» **Dataset content**:

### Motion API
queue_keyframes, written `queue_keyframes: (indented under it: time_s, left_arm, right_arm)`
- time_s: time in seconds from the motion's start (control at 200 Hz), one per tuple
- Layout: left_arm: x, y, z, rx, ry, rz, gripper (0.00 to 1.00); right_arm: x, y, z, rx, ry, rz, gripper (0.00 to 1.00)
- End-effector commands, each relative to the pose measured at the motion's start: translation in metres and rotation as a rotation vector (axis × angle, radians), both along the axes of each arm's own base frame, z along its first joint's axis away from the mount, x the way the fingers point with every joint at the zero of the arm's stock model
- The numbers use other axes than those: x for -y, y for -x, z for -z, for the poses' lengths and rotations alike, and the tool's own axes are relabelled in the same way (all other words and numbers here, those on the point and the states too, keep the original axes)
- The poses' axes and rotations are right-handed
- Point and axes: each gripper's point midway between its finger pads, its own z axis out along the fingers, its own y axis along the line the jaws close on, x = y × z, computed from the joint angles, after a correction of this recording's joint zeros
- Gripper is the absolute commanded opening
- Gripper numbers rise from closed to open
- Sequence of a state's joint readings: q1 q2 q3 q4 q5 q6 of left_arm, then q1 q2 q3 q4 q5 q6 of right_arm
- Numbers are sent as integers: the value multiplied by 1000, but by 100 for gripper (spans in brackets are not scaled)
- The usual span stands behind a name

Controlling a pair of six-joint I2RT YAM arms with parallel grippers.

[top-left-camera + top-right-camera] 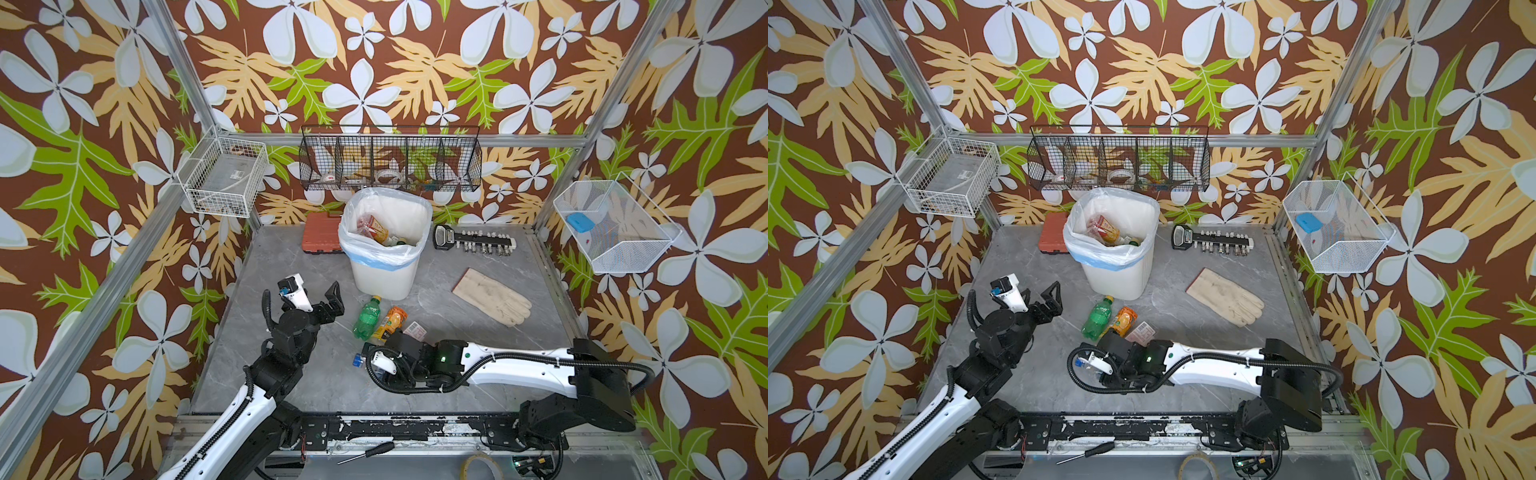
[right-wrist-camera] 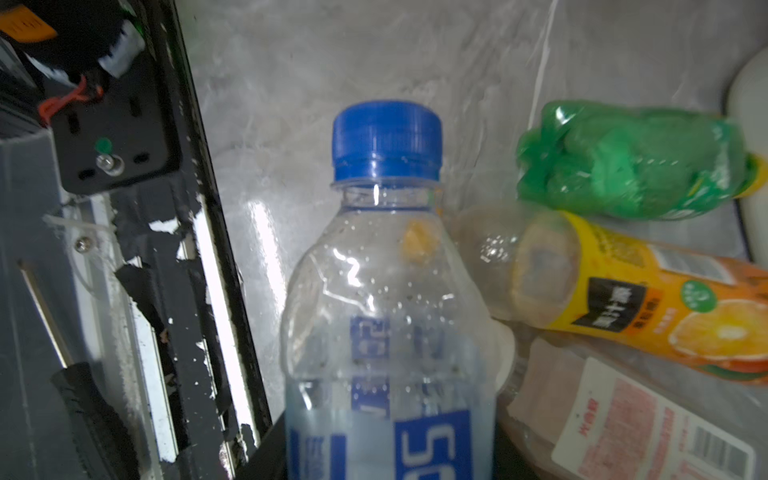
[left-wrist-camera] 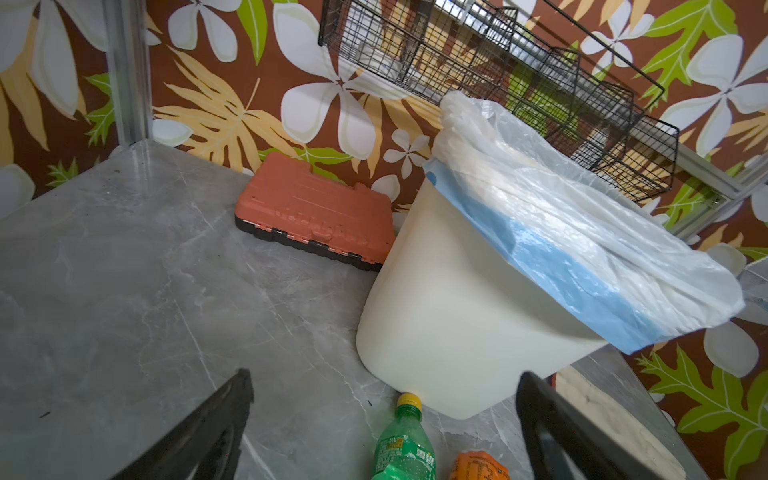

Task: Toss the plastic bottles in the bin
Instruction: 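Lower the right gripper and grasp the blue-cap soda water bottle, then carry the soda water bottle with the right gripper over the bin and release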

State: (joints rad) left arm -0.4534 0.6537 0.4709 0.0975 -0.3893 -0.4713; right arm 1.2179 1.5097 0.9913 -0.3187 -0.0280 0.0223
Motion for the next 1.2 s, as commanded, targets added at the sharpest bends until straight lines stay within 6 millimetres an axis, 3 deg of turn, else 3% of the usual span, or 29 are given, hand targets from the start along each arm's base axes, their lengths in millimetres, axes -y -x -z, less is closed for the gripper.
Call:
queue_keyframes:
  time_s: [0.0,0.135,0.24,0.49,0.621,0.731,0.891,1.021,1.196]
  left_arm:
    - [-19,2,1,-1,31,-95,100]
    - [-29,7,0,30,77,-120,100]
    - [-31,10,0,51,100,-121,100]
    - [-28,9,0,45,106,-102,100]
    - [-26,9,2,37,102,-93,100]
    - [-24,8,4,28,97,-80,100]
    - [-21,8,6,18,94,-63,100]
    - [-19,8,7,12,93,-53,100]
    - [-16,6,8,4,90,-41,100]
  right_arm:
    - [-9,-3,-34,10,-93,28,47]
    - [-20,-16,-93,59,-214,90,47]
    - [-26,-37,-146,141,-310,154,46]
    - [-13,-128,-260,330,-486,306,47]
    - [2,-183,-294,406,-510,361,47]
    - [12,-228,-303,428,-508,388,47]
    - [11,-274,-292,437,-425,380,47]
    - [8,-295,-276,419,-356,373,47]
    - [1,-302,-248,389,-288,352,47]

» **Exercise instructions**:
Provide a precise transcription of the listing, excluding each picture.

» **Result below**:
### Motion API
queue_keyframes, written `queue_keyframes: (indented under it: time_s, left_arm, right_arm)`
- time_s: time in seconds from the motion's start (control at 200 Hz), one per tuple
- Layout: left_arm: x, y, z, rx, ry, rz, gripper (0.00 to 1.00); right_arm: x, y, z, rx, ry, rz, gripper (0.00 to 1.00)
- End-effector commands, each relative to the pose measured at the motion's start: translation in metres and rotation as a rotation vector (axis × angle, radians), both along the axes of each arm's own base frame, z along its first joint's axis away from the mount, x the way the fingers point with every joint at the zero of the arm's stock model
- The numbers use other axes than those: x for -y, y for -x, z for -z, for the poses' lengths and rotations alike, and the tool's own axes are relabelled in the same way (all other words and numbers here, those on the point and the states too, keep the original axes)
- The poses' axes and rotations are right-handed
- Point and axes: each gripper's point midway between its finger pads, its own z axis out along the fingers, its own y axis along the line the jaws close on, x = y × z, computed from the joint angles, after a correction of this recording's joint zeros
- Gripper is the absolute commanded opening
- Gripper numbers rise from closed to open
- Sequence of a state's joint readings: q1 q2 q3 q4 q5 q6 of left_arm, then q1 q2 q3 q4 q5 q6 of right_arm
- Numbers are sent as integers: the value multiplied by 1000, but by 100 for gripper (spans in brackets are not scaled)
- The usual span stands behind a name

Controlling a pair of six-joint I2RT YAM arms with parallel grippers.

[top-left-camera + top-right-camera] 
[right-wrist-camera] 
[left-wrist-camera] 

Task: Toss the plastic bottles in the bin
Instruction: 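Lower the right gripper and grasp the blue-cap soda water bottle, then carry the soda water bottle with the right gripper over the bin and release
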
State: (joints rad) left arm -0.4534 0.6537 0.4709 0.0975 -0.3893 -0.4713; right arm 1.2179 1.5097 0.9913 -0.3187 -0.0280 0.0223
Motion for the next 1.2 s, as commanded, targets added at the sharpest bends until straight lines stay within 6 millimetres an axis, 3 deg of turn, else 3% of the usual span, or 29 are given, hand targets from the start along each arm's base axes, their lengths in millimetres, axes -y -x -z, less is closed for the gripper.
Call:
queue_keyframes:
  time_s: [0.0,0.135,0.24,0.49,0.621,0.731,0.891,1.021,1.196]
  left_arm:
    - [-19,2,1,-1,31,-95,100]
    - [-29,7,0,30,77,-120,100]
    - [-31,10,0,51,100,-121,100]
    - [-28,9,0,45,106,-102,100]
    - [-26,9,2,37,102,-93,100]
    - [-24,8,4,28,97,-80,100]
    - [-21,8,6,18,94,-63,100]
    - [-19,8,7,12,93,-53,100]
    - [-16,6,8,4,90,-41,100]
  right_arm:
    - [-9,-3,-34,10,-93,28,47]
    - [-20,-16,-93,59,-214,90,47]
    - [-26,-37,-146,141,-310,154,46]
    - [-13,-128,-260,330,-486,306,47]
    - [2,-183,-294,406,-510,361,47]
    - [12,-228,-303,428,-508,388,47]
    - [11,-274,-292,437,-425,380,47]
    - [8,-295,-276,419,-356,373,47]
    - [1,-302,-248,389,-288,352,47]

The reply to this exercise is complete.